The president is scheduled to announce on Friday a new team of economic advisers during a visit to a window manufacturing company in Landover, Md., just outside Washington. Mr. Sperling would replace Lawrence H. Summers, who has returned to Harvard University.
Mr. Sperling, much like Mr. Obama, is a liberal but with a pragmatic bent. Some liberal activists have opposed his becoming the director because of his openness to compromise with Republicans, and because he once was a well-paid consultant to Goldman Sachs, managing a charitable program to teach skills to poor women in Africa and elsewhere.
Mr. Obama initially had expressed a preference for enlisting someone with business experience, as part of his broader outreach to the corporate community, alienated by his policies overhauling the health care and financial regulatory systems. The other leading candidates were Roger C. Altman, an investment banker and former deputy Treasury secretary in the Clinton administration, and Richard Levin, an economist and longtime president of Yale University.

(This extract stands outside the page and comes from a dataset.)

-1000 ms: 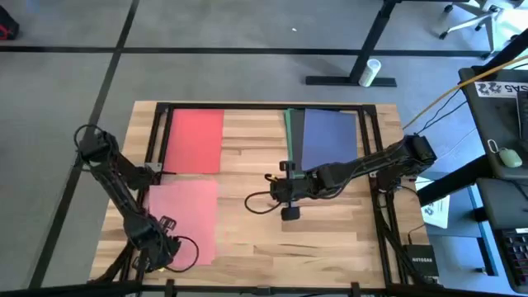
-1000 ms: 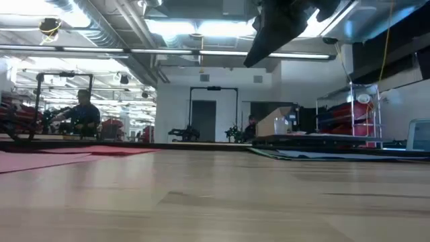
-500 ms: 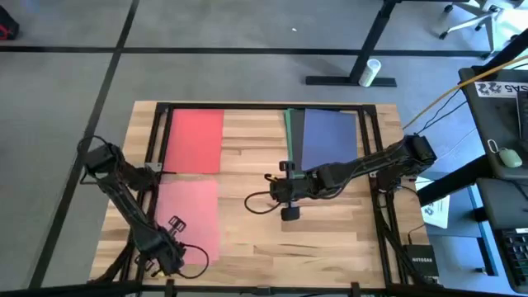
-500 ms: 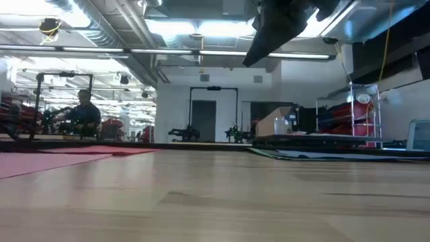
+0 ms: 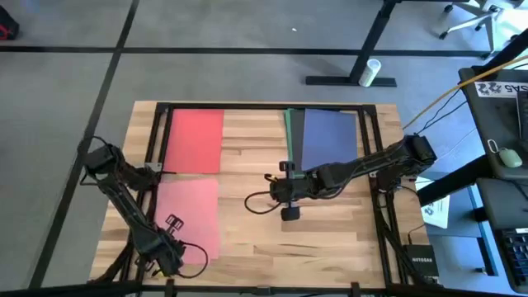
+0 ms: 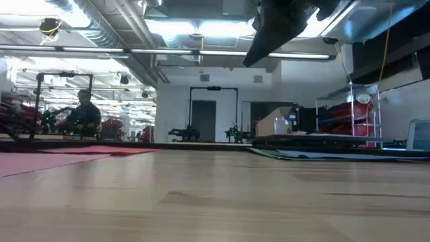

Ultimately, however, he decided the nature of the director’s job and the demands of forging fiscal policy at a time of divided government argued for someone of Mr. Sperling’s policy-making experience. As deputy director and then director of the National Economic Council under Mr. Clinton, Mr. Sperling worked on budget, tax and trade policies when Republicans controlled the House and Senate. Administration officials say Mr. Sperling’s chances for the job were all but sealed last month, when he played a lead role in the tax cuts compromise that Mr. Obama reached with Republicans in Congress’s lame-duck session. Before that, he was an architect of legislation creating tax incentives and a lending facility for small businesses.
Mr. Obama is also expected to name a deputy to his budget director, Jacob J. Lew, and to move Ron Bloom, a Treasury adviser who oversaw the administration’s bailout and restructuring of the auto industry, into the White House to continue advising him on manufacturing policy. Mr. Bloom, whose career has included stints as both an investment banker and a top official at the steelworkers union, enjoys ties with both organized labor and business leaders. “Every president, after a couple of years, is going to go through some sort of transition,” Mr. Obama said, “partly prompted by the fact that people are working so darn hard.”